Evaluation of a new multiplex PCR assay (ParaGENIE G-Amoeba Real-Time PCR kit) targeting Giardia intestinalis, Entamoeba histolytica and Entamoeba dispar/Entamoeba moshkovskii from stool specimens: evidence for the limited performances of microscopy-based approach for amoeba species identification.

OBJECTIVES

Besides the potential to identify a wide variety of gastrointestinal parasites, microscopy remains the reference standard in clinical microbiology for amoeba species identification and, especially when coupled with adhesin detection, to discriminate the pathogenic Entamoeba histolytica from its sister but non-pathogenic species Entamoeba dispar/Entamoeba moshkovskii. However, this approach is time-consuming, requires a high-level of expertise that can be jeopardized considering the low prevalence of gastrointestinal parasites in non-endemic countries.
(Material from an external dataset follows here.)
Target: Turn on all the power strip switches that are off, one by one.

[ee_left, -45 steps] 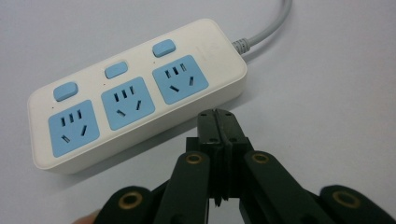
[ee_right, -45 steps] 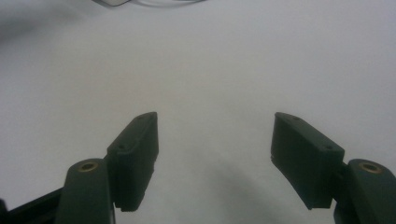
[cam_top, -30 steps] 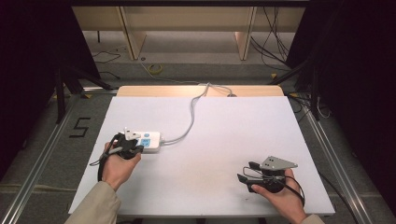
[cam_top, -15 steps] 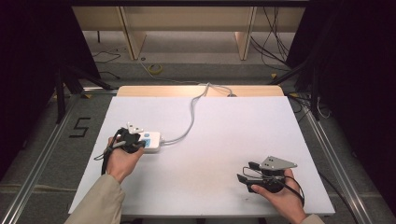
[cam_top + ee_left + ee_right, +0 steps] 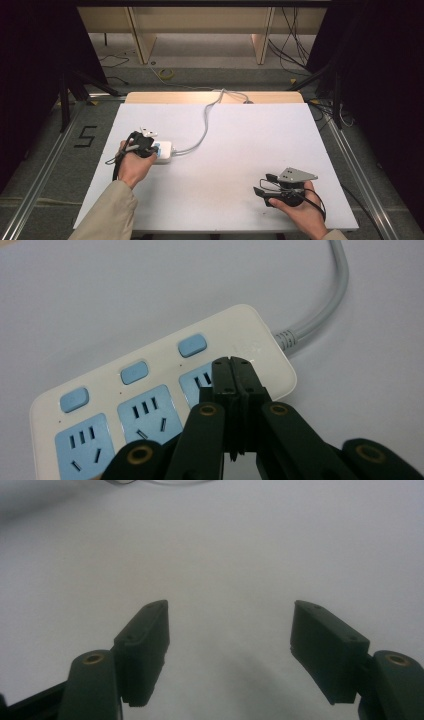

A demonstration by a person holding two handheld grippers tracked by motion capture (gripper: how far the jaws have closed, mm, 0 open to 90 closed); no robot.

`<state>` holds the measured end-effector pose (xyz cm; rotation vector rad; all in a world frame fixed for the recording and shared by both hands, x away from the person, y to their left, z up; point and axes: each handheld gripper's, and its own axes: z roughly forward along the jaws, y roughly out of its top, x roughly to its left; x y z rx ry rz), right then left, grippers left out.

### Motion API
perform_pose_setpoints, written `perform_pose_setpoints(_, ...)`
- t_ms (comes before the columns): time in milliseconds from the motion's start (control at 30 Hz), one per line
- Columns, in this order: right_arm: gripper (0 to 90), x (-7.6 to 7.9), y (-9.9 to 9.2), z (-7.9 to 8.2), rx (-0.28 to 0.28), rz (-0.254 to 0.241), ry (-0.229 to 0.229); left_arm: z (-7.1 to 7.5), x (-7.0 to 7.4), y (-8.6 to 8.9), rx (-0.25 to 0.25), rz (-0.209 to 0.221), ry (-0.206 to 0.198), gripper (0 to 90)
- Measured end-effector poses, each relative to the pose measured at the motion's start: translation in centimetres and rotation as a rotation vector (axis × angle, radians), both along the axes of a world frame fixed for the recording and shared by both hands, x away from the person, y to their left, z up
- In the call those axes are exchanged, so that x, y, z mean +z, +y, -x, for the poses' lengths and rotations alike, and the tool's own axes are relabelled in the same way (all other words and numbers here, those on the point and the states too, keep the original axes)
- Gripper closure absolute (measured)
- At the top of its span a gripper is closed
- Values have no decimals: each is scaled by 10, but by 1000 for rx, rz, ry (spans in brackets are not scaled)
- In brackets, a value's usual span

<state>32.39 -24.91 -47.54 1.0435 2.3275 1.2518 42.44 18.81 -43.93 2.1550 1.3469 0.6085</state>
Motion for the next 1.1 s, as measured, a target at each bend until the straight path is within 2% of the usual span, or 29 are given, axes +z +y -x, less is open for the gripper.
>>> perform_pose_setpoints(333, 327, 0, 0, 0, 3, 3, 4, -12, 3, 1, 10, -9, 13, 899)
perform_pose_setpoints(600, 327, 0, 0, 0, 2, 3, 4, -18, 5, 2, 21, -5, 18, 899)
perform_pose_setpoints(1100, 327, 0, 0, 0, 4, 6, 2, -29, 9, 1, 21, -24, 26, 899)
Here, we evaluated the CE-IVD-marked multiplex PCR (ParaGENIE G-Amoeba, Ademtech) targeting E. histolytica and E. dispar/E. moshkovskii and Giardia intestinalis.

METHODS

This evaluation was performed blindly on a reference panel of 172 clinical stool samples collected prospectively from 12 laboratories and analysed using a standardized protocol relying on microscopy (and adhesin detection by ELISA for the detection of E. histolytica) including G. intestinalis (n = 37), various amoeba species (n = 55) including E. dispar (n = 15), E. histolytica (n = 5), as well as 17 other gastrointestinal parasites (n = 80), and negative samples (n = 37).

RESULTS

This new multiplex PCR assay offers fast and reliable results with appropriate sensitivity and specificity for the detection of G. intestinalis and E. dispar/E. moshkovskii from stools (89.7%/96.9% and 95%/100%, respectively). Detection rate and specificity were greatly improved by the PCR assay, highlighting several samples misidentified by microscopy, including false-negative and false-positive results for both E. dispar/E. moshkovskii and E. histolytica.

CONCLUSION

Given the clinical relevance of amoeba species identification, microbiologists should be aware of the limitations of using an algorithm relying on microscopy coupled with adhesin detection by ELISA.